La primera vez que oí hablar de PowderGuide fue en los primeros años de AlertaPowder (¿hace unos 15 años?), gracias a mi hermano, cinco años mayor que yo. Porque cuando sonaba la misteriosa AlertaPowder, el ánimo en casa de los Grill se disparaba. Por eso me hace aún más ilusión poder participar ahora activamente en el diseño de la plataforma y seguir desarrollándola junto con el equipo. Para mí es importante que mantengamos un alto nivel profesional, que demos visibilidad a diferentes perspectivas y que estemos cerca de la gente que sale a la montaña.
Has pasado el último invierno en Columbia Británica. ¿Qué te has llevado de allí, a nivel personal, para la montaña y para tu nuevo cargo?

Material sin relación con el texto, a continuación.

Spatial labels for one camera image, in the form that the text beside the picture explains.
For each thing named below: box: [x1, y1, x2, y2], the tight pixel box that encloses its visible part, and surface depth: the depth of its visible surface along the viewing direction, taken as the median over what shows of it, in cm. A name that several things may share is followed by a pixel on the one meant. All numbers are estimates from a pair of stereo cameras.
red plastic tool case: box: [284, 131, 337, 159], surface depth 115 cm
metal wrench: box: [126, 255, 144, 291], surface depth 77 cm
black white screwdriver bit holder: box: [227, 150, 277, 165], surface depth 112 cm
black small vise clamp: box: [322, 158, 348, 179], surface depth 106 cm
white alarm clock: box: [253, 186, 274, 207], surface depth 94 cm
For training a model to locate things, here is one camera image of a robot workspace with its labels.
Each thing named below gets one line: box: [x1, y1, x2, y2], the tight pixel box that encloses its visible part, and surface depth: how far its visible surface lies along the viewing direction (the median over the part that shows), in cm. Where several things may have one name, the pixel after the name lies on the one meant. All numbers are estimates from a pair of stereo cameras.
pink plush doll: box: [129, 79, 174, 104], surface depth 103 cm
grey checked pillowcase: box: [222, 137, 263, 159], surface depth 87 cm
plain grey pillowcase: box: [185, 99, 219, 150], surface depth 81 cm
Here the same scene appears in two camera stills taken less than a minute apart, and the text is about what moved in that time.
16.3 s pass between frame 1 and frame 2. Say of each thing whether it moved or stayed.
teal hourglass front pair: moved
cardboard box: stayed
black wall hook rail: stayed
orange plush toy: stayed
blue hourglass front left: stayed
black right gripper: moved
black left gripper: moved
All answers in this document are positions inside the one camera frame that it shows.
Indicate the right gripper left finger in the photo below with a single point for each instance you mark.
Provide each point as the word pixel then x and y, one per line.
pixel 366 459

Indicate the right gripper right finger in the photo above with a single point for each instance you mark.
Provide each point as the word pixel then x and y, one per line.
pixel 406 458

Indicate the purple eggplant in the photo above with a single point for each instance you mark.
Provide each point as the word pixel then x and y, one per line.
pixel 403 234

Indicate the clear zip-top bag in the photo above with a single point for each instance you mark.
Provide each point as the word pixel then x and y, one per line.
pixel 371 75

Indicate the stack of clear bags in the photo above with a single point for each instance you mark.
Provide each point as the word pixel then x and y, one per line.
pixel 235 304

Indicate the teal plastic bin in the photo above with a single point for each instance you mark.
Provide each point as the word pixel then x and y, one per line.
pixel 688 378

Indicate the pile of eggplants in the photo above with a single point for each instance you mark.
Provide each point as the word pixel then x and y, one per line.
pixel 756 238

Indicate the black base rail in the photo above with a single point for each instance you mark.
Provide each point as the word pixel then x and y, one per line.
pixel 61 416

Mucha nieve y, al menos, otras tantas perspectivas nuevas. Revelstoke, por suerte para mí, disfrutó de un invierno excepcional durante la temporada que pasé allí. Un total de 10 m de nieve fresca es algo difícil de imaginar en los Alpes a una altitud de 1500 m. El objetivo era explorar las montañas norteamericanas con los esquís y lo hemos podido llevar a cabo a fondo. Durante mi estancia en Revelstoke, he podido comprobar lo diferentes que son las formas de disfrutar de la montaña y lo mucho que podemos aprender unos de otros. La cultura del esquí norteamericana, abierta y desenfadada, no se puede comparar con la europea. Las excursiones con personas muy diferentes, el descubrimiento de nuevas zonas y la colaboración diaria con guías de montaña internacionales han ampliado mi visión de la montaña, me han marcado tanto a nivel profesional como personal y han enriquecido mi trabajo como guía de esquí de travesía en el Club Alpino.
El invierno también me ha recordado que ni siquiera la mejor nieve en polvo puede sustituir a una buena decisión. Precisamente cuando la ilusión es grande, merece la pena analizar bien la situación y, en ocasiones, optar por la variante más prudente.
Para PowderGuide me llevo sobre todo la alegría de este intercambio: contar historias, compartir experiencias y mantener la curiosidad por lo que otros viven al aire libre. Sin duda echaré de menos la cultura del esquí norteamericana, así como las rutas de esquí de travesía en el paso de Rogers y en zonas remotas, y al mismo tiempo estoy deseando descubrir mi antigua y nueva patria desde una nueva perspectiva.